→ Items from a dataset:
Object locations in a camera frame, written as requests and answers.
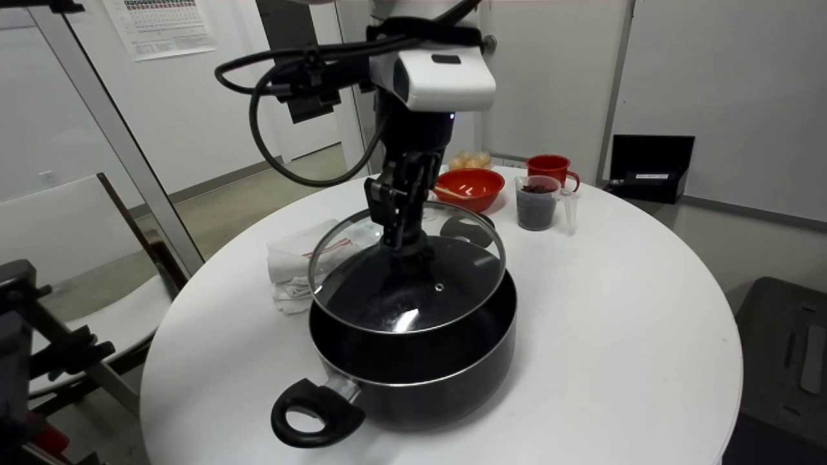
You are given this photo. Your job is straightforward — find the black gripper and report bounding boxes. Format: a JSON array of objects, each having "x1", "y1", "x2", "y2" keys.
[{"x1": 361, "y1": 89, "x2": 458, "y2": 254}]

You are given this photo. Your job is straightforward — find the glass lid with black knob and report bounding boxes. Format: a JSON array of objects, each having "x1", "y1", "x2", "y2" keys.
[{"x1": 308, "y1": 205, "x2": 508, "y2": 337}]

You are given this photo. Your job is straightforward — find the black cooking pot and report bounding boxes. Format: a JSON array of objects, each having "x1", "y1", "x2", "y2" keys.
[{"x1": 268, "y1": 212, "x2": 521, "y2": 452}]

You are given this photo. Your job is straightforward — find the orange plastic spoon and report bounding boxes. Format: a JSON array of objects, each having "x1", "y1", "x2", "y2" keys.
[{"x1": 430, "y1": 182, "x2": 472, "y2": 201}]

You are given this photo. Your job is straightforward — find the red bowl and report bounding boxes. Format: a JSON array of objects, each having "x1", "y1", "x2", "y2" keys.
[{"x1": 430, "y1": 166, "x2": 508, "y2": 214}]

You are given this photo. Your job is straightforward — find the white towel with red stripes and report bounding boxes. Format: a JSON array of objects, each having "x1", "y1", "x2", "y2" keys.
[{"x1": 262, "y1": 218, "x2": 346, "y2": 318}]

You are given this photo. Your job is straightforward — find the clear measuring cup dark contents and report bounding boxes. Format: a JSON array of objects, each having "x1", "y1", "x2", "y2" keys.
[{"x1": 514, "y1": 173, "x2": 582, "y2": 236}]

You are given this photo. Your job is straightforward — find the red cup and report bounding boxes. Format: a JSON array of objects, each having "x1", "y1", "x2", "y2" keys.
[{"x1": 523, "y1": 154, "x2": 583, "y2": 197}]

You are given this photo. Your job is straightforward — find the open black case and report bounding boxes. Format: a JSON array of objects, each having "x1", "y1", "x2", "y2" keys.
[{"x1": 604, "y1": 133, "x2": 698, "y2": 207}]

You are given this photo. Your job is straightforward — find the dark grey box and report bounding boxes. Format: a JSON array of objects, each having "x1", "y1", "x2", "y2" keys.
[{"x1": 721, "y1": 275, "x2": 827, "y2": 465}]

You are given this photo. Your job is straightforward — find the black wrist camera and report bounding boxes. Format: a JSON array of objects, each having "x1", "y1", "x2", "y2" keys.
[{"x1": 271, "y1": 61, "x2": 346, "y2": 124}]

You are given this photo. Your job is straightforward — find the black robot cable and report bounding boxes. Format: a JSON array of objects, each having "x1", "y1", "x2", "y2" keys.
[{"x1": 213, "y1": 37, "x2": 396, "y2": 190}]

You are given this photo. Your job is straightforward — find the white wall poster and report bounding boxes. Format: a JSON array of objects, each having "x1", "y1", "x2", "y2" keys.
[{"x1": 101, "y1": 0, "x2": 216, "y2": 63}]

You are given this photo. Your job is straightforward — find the grey metal frame pole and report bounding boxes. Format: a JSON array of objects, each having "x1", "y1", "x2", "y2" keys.
[{"x1": 23, "y1": 0, "x2": 206, "y2": 280}]

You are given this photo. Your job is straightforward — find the black camera stand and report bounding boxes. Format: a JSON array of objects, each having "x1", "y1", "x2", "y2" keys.
[{"x1": 0, "y1": 256, "x2": 118, "y2": 465}]

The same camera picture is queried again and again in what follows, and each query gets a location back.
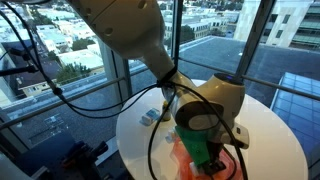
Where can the dark metal window railing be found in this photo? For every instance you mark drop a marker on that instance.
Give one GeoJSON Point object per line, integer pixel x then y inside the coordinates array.
{"type": "Point", "coordinates": [283, 87]}

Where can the dark blue equipment with clamp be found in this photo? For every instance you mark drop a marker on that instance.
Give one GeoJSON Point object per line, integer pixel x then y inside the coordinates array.
{"type": "Point", "coordinates": [60, 156]}

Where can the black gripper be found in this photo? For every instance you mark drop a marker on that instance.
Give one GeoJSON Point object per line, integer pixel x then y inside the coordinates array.
{"type": "Point", "coordinates": [218, 155]}

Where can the black camera on stand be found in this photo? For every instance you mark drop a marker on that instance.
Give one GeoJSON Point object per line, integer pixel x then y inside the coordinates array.
{"type": "Point", "coordinates": [20, 56]}

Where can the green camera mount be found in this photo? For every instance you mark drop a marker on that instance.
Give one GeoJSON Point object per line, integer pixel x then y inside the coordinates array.
{"type": "Point", "coordinates": [195, 146]}

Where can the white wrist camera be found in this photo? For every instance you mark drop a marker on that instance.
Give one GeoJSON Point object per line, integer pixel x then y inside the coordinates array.
{"type": "Point", "coordinates": [240, 135]}

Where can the orange plastic bag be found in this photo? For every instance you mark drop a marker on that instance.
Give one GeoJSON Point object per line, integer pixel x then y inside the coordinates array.
{"type": "Point", "coordinates": [181, 168]}

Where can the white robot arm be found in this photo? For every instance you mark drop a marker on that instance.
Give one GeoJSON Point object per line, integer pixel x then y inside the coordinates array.
{"type": "Point", "coordinates": [133, 30]}

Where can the pale window handrail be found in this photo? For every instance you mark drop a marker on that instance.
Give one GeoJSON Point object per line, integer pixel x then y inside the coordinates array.
{"type": "Point", "coordinates": [66, 100]}

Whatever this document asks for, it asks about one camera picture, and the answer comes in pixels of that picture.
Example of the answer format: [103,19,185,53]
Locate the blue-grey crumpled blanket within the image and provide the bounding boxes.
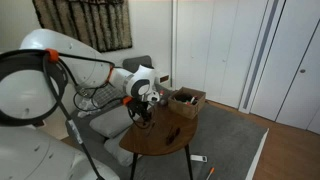
[77,99,102,118]

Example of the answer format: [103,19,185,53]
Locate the small white side table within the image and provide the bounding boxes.
[155,71,171,86]

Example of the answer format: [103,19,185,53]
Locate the grey plaid pillow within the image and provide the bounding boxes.
[92,84,126,108]

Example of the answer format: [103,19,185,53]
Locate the clear plastic container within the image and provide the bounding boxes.
[158,89,169,108]

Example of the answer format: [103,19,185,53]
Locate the white bifold closet doors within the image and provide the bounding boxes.
[174,0,270,110]

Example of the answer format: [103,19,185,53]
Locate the wooden table black legs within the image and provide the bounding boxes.
[118,99,200,180]

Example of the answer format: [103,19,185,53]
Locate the white closet doors round pull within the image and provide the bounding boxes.
[249,0,320,136]

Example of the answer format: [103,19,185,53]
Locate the brown cardboard box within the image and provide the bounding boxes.
[167,86,207,120]

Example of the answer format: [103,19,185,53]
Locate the shaggy woven wall hanging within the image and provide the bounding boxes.
[31,0,134,54]

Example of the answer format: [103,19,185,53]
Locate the dark sunglasses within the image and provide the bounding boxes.
[165,127,182,146]

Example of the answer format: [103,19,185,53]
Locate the orange pen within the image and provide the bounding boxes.
[205,166,216,180]

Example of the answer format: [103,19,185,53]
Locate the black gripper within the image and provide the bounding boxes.
[129,99,154,127]

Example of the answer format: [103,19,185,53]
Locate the grey sofa backrest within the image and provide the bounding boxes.
[122,55,153,75]

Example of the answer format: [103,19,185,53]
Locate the long grey cushion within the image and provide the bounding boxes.
[103,128,138,168]
[88,104,135,140]

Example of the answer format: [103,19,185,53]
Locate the small white remote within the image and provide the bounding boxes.
[190,154,209,164]

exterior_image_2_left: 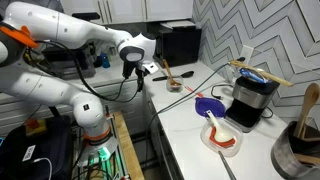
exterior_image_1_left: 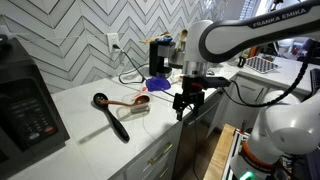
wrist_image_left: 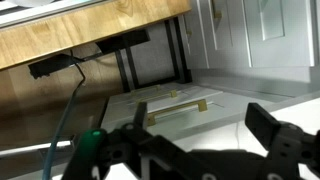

→ Work to be completed: Copy the lines above exactly. Start with the line containing "Where can the black gripper", end with the line containing "Where can the orange", and include both.

→ Answer box:
Where can the black gripper be found in this photo? For every instance you mark drop a marker on that instance.
Give one GeoJSON Point object per line, integer pixel x then y inside the coordinates array.
{"type": "Point", "coordinates": [218, 155]}

Where can the black camera on stand be found in this photo? For every instance you mark drop a marker on that instance.
Give one GeoJSON Point object per line, integer pixel x then y inside the coordinates array.
{"type": "Point", "coordinates": [20, 56]}

Where can the green camera mount be found in this photo? For every instance you mark drop a marker on that instance.
Give one GeoJSON Point object per line, integer pixel x then y inside the coordinates array.
{"type": "Point", "coordinates": [195, 146]}

Where can the white wrist camera be found in this photo? For every instance you mark drop a marker on that instance.
Give one GeoJSON Point object per line, integer pixel x then y inside the coordinates array.
{"type": "Point", "coordinates": [240, 135]}

Where can the orange plastic bag be found in this photo? For every instance you mark drop a marker on that instance.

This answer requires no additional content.